What needs to be done: In the answer, each line from the top of the material through the line that contains "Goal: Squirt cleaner" is restated exactly. No picture is given again.

Collected data Start Marker

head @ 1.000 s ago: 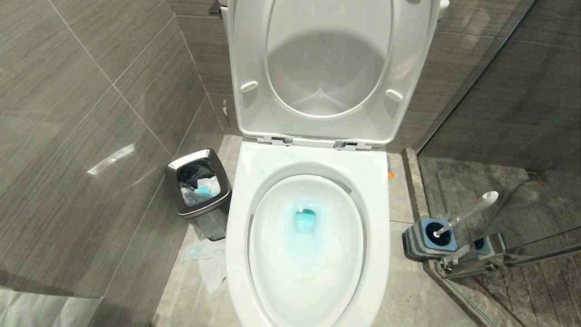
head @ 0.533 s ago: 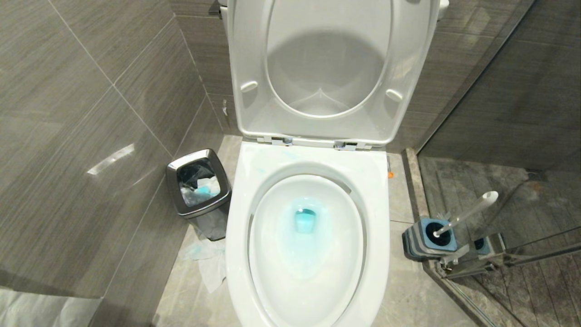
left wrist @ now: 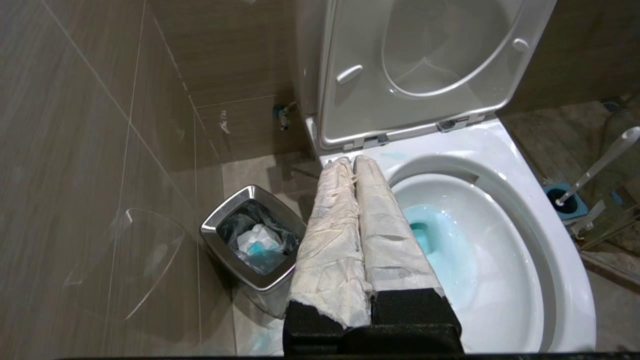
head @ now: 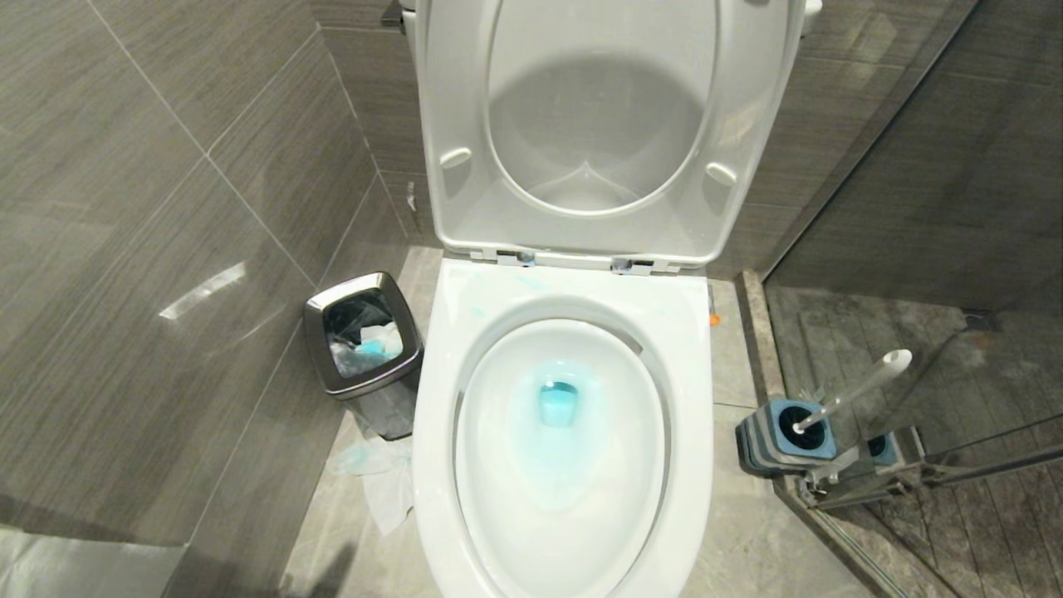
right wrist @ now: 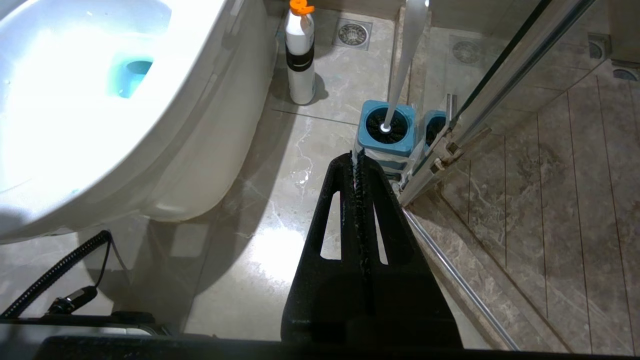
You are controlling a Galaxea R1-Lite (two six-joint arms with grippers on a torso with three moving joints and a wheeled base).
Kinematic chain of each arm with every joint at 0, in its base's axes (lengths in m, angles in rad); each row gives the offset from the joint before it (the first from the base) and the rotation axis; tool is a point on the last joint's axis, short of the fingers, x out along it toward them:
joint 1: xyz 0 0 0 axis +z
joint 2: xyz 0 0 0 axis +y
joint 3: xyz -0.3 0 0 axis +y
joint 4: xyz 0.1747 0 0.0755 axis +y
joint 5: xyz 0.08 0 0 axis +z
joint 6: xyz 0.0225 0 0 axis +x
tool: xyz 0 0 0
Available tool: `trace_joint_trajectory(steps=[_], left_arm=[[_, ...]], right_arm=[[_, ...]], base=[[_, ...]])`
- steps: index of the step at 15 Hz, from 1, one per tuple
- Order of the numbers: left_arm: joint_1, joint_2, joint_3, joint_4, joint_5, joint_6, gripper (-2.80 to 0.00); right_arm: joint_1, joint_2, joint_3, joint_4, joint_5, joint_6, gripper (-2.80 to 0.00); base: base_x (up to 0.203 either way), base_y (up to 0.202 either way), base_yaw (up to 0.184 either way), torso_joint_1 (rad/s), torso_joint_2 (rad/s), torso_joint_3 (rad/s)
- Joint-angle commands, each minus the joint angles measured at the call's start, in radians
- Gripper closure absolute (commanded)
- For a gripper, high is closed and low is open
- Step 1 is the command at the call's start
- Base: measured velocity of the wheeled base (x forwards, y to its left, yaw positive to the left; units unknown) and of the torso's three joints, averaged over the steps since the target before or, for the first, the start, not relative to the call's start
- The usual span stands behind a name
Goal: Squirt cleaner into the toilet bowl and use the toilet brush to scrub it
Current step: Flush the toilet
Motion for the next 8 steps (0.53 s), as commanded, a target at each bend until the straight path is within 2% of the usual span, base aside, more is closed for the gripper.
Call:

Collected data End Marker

Result of this exercise:
head @ 1.000 s ago: 
head @ 0.533 s ago: 
left wrist @ now: 
head @ now: 
right wrist @ now: 
You are controlling a Galaxea R1-Lite (two six-joint arms with grippers on a torso with three moving joints and a wheeled base).
Kinematic chain of each arm with every joint at 0, in its base's axes (lengths in m, angles in rad); each row gives the offset from the joint before it (the first from the base) and the rotation axis; tool is a point on the last joint's axis, short of the fingers, x out along it toward them:
joint 1: xyz 0 0 0 axis +z
joint 2: xyz 0 0 0 axis +y
joint 3: xyz -0.3 0 0 axis +y
joint 4: xyz 0.1747 0 0.0755 axis +y
joint 5: xyz 0.08 0 0 axis +z
joint 6: xyz 0.0225 0 0 axis +x
tool: xyz 0 0 0
Available tool: `trace_joint_trajectory(steps=[_], left_arm=[[_, ...]], right_arm=[[_, ...]], base=[[_, ...]])`
- steps: index of the step at 15 Hz, from 1, one per tuple
- Order of the numbers: left_arm: joint_1, joint_2, joint_3, joint_4, joint_5, joint_6, gripper (-2.80 to 0.00); right_arm: joint_1, joint_2, joint_3, joint_4, joint_5, joint_6, gripper (-2.80 to 0.00); base: base_x (up to 0.203 either way), base_y (up to 0.202 either way), base_yaw (up to 0.184 either way), torso_joint_1 (rad/s), torso_joint_2 (rad/s), torso_joint_3 (rad/s)
- Joint-angle commands, each minus the joint angles measured at the call's start, in radians
- Gripper closure absolute (commanded)
- For a gripper, high is closed and low is open
- Step 1 is the command at the call's start
- Base: measured velocity of the wheeled base (x forwards, y to its left, yaw positive to the left; units unknown) and of the torso's three joints, averaged over the steps since the target before or, for the first, the start, not relative to the call's start
- The usual span stands behind a name
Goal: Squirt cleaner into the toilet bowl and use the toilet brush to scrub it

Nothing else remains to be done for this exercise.